**Supplied records**.
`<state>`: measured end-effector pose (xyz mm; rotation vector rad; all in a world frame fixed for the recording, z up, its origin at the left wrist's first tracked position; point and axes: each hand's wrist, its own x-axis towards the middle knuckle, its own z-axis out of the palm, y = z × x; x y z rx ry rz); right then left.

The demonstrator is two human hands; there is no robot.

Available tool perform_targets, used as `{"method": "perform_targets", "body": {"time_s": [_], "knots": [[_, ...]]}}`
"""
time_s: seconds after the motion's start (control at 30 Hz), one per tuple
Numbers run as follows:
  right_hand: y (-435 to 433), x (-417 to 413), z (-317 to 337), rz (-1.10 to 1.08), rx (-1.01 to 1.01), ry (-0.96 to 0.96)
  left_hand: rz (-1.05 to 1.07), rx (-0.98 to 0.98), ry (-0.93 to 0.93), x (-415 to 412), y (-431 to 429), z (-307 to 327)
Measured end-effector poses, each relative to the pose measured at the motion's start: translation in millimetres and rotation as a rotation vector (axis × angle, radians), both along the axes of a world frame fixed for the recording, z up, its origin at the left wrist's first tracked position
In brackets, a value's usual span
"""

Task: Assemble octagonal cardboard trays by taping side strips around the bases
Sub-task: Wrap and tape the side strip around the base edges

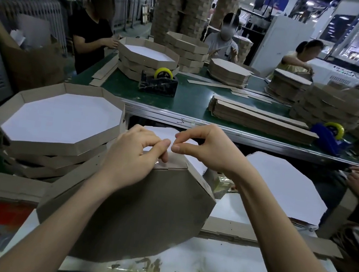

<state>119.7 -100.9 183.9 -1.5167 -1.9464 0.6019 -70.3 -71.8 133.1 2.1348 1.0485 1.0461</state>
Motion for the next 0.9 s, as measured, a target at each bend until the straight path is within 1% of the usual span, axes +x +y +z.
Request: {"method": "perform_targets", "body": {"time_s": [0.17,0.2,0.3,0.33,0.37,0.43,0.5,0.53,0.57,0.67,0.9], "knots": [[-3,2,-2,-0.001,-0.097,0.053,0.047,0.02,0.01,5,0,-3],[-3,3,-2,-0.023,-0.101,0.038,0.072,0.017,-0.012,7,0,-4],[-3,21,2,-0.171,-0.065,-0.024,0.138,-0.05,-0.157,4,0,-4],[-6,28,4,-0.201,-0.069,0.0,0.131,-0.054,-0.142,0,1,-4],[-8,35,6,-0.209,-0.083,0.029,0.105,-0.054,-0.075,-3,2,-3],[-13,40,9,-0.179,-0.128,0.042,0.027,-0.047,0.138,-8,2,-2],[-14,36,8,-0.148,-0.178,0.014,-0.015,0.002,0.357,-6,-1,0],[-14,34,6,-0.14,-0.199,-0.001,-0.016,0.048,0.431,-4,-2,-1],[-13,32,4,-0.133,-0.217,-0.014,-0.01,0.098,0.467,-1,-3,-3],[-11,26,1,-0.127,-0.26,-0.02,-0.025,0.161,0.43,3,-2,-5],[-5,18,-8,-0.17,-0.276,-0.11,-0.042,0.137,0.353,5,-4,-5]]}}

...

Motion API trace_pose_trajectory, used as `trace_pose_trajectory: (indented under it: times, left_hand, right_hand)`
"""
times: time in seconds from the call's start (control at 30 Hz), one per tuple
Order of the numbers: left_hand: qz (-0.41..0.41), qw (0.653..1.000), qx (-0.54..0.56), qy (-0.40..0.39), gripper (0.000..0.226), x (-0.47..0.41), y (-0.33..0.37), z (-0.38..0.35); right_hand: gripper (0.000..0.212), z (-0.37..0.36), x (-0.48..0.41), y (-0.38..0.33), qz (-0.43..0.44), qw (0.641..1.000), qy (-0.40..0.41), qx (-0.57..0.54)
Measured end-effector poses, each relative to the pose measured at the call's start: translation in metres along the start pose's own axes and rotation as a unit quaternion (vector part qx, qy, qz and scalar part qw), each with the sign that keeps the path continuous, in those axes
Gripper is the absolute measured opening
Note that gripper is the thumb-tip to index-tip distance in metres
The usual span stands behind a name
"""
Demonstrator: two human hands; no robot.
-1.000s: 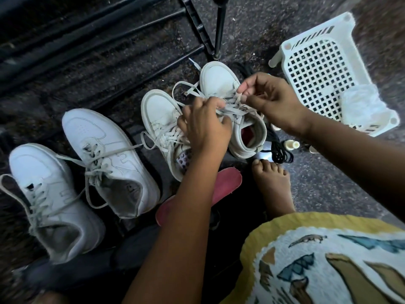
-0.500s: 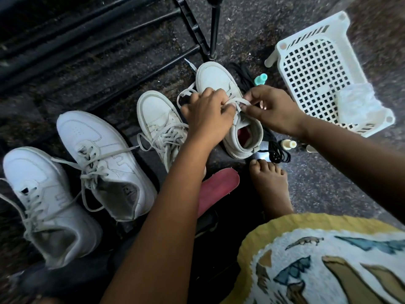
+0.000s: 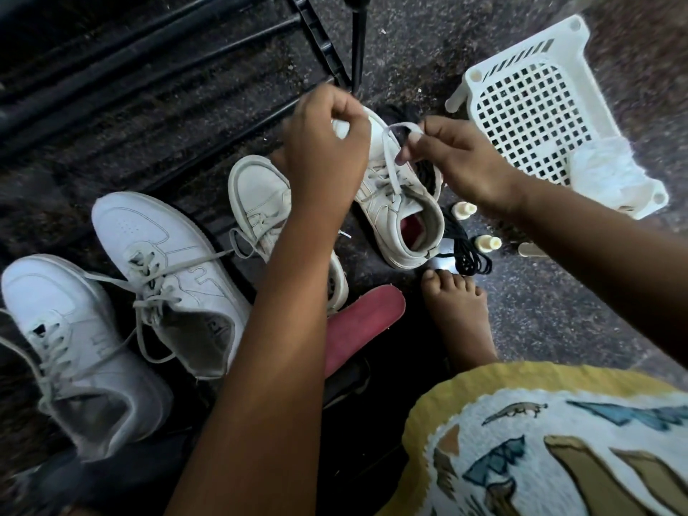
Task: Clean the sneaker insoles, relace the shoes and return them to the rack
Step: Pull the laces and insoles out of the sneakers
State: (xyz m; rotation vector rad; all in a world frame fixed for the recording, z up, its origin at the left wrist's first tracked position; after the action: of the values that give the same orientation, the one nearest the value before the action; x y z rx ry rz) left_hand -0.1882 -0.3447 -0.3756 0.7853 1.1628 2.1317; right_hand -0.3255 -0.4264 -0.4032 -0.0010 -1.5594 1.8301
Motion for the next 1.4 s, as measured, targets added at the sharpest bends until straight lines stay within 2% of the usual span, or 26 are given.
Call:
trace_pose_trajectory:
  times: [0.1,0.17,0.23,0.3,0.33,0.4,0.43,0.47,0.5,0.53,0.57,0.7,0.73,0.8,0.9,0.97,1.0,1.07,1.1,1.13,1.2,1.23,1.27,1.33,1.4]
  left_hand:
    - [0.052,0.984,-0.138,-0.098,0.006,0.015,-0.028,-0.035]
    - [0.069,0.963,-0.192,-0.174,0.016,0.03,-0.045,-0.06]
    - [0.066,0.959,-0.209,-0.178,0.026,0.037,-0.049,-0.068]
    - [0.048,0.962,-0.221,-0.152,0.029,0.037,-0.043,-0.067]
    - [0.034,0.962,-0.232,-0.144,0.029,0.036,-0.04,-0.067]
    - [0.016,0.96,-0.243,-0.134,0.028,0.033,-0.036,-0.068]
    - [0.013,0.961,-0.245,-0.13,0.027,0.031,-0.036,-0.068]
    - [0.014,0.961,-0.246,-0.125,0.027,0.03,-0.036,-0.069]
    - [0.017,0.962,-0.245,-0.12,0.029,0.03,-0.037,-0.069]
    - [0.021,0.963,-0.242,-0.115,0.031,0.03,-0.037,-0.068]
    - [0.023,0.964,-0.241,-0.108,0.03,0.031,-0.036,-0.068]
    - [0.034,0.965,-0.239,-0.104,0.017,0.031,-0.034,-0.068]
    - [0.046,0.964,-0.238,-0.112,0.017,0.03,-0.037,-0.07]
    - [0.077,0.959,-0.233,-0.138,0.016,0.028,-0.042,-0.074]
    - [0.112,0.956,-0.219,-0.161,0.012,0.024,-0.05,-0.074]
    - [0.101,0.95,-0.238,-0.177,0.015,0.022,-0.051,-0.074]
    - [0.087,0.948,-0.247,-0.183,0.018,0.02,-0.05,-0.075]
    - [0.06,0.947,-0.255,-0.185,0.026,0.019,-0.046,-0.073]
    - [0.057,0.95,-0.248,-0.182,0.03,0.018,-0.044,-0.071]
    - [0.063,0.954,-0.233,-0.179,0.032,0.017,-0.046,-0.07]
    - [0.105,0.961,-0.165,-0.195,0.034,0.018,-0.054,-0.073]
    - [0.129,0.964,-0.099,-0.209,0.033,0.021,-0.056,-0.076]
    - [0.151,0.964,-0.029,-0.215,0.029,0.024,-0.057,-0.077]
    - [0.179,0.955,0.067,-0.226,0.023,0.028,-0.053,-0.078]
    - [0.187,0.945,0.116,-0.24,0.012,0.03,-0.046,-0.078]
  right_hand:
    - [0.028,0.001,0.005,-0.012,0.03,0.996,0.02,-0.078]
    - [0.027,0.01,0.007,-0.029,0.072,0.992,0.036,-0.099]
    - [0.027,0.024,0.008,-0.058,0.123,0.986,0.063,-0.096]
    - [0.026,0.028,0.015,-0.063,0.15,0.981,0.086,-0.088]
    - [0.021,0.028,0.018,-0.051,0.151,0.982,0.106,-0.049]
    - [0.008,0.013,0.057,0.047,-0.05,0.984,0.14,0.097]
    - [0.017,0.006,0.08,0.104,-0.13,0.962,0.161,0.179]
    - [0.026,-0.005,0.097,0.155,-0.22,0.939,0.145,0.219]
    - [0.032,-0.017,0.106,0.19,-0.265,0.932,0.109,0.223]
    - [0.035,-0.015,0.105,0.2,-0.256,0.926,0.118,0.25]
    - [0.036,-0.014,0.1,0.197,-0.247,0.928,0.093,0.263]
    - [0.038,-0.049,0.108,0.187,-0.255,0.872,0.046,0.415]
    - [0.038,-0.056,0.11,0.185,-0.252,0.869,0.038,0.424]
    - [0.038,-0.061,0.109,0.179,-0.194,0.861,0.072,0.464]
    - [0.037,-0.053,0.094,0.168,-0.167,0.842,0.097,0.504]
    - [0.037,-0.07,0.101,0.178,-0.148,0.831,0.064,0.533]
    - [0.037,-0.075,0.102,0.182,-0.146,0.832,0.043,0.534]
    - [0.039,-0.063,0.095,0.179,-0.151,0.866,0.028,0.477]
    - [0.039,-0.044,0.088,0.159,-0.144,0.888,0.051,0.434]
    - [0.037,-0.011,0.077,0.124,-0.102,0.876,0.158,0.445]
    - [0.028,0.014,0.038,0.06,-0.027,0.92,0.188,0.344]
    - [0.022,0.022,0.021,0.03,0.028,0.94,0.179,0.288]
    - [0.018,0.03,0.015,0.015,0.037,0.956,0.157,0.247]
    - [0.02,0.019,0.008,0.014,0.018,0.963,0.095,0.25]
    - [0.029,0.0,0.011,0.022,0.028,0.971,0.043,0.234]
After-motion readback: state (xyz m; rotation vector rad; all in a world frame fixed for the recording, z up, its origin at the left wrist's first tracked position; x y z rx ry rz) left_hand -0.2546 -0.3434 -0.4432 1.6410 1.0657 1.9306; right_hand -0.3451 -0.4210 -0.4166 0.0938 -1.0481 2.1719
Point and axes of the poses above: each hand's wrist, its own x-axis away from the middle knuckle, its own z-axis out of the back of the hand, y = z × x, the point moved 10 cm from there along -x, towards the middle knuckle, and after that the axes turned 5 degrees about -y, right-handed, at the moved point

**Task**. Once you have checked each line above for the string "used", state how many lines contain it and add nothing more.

**Response to this task**. 2